◆ **EXERCISE DETAILS**
Only these lines of the data below are wanted: the one with "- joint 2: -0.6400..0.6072", the one with "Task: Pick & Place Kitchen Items", and any lines between them, each repeated exactly.

★ ★ ★ ★

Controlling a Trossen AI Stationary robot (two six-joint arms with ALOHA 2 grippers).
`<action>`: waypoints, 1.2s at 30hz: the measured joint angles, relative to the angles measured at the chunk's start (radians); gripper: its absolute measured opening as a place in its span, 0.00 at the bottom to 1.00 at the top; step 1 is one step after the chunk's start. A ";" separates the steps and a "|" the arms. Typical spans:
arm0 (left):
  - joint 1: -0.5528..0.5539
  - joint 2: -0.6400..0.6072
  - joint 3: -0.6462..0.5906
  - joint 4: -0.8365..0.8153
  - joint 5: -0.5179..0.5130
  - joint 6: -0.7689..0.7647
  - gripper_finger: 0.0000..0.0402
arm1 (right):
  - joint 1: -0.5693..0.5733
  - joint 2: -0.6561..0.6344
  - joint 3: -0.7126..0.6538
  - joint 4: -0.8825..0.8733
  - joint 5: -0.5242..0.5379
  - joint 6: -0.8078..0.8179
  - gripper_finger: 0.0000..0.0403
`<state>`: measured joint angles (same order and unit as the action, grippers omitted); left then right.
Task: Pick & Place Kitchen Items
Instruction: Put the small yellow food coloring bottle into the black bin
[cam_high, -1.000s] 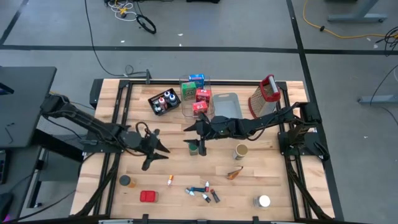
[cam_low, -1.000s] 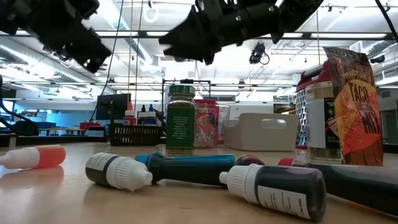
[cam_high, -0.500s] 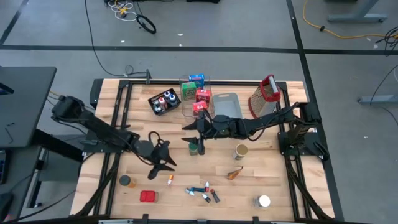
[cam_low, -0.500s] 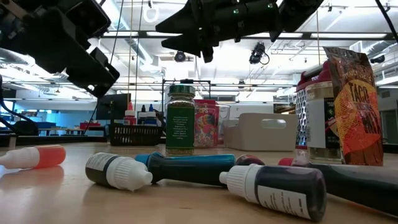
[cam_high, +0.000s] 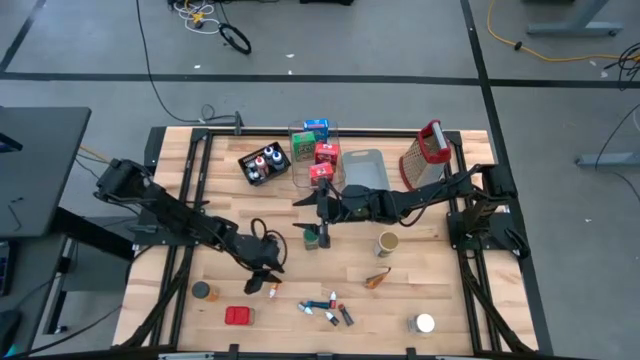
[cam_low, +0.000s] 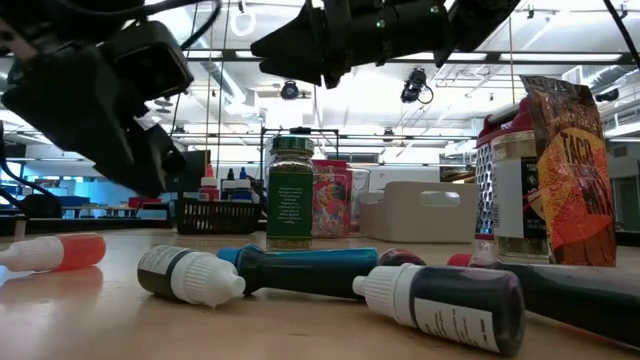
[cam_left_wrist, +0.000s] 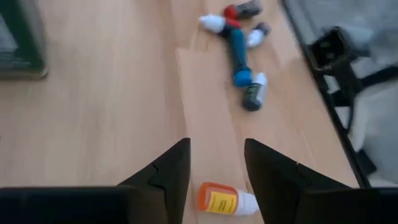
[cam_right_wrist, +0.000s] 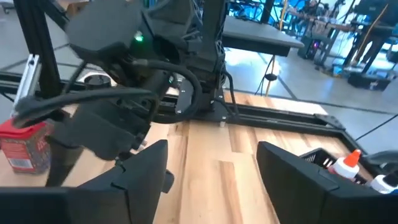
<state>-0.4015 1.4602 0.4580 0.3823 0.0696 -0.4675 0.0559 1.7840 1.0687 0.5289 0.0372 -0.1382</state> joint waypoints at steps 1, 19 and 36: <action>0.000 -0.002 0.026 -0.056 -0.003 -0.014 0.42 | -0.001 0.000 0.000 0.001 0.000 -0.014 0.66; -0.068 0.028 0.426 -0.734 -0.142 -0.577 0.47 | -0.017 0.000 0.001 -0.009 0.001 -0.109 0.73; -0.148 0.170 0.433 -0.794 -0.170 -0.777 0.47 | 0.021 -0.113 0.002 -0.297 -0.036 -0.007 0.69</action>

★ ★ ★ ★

◆ **RESPONSE**
  - joint 2: -0.6400..0.6072
  - joint 3: -0.6462..0.5906
  - joint 4: -0.8365..0.8153
  - joint 5: -0.5179..0.5130
  - joint 6: -0.7689..0.7647
  - gripper_finger: 0.0000..0.0402
arm1 (right):
  - joint 1: -0.5693..0.5733
  - joint 2: -0.6561..0.6344
  - joint 3: -0.7126..0.6538
  - joint 4: -0.8825..0.8733
  - joint 5: -0.5242..0.5379
  - joint 6: -0.8078..0.8179
  - gripper_finger: 0.0000..0.0403
`<state>`: measured joint angles (same order and unit as the action, grippers omitted); left then right.
Task: Pick & Place Kitchen Items

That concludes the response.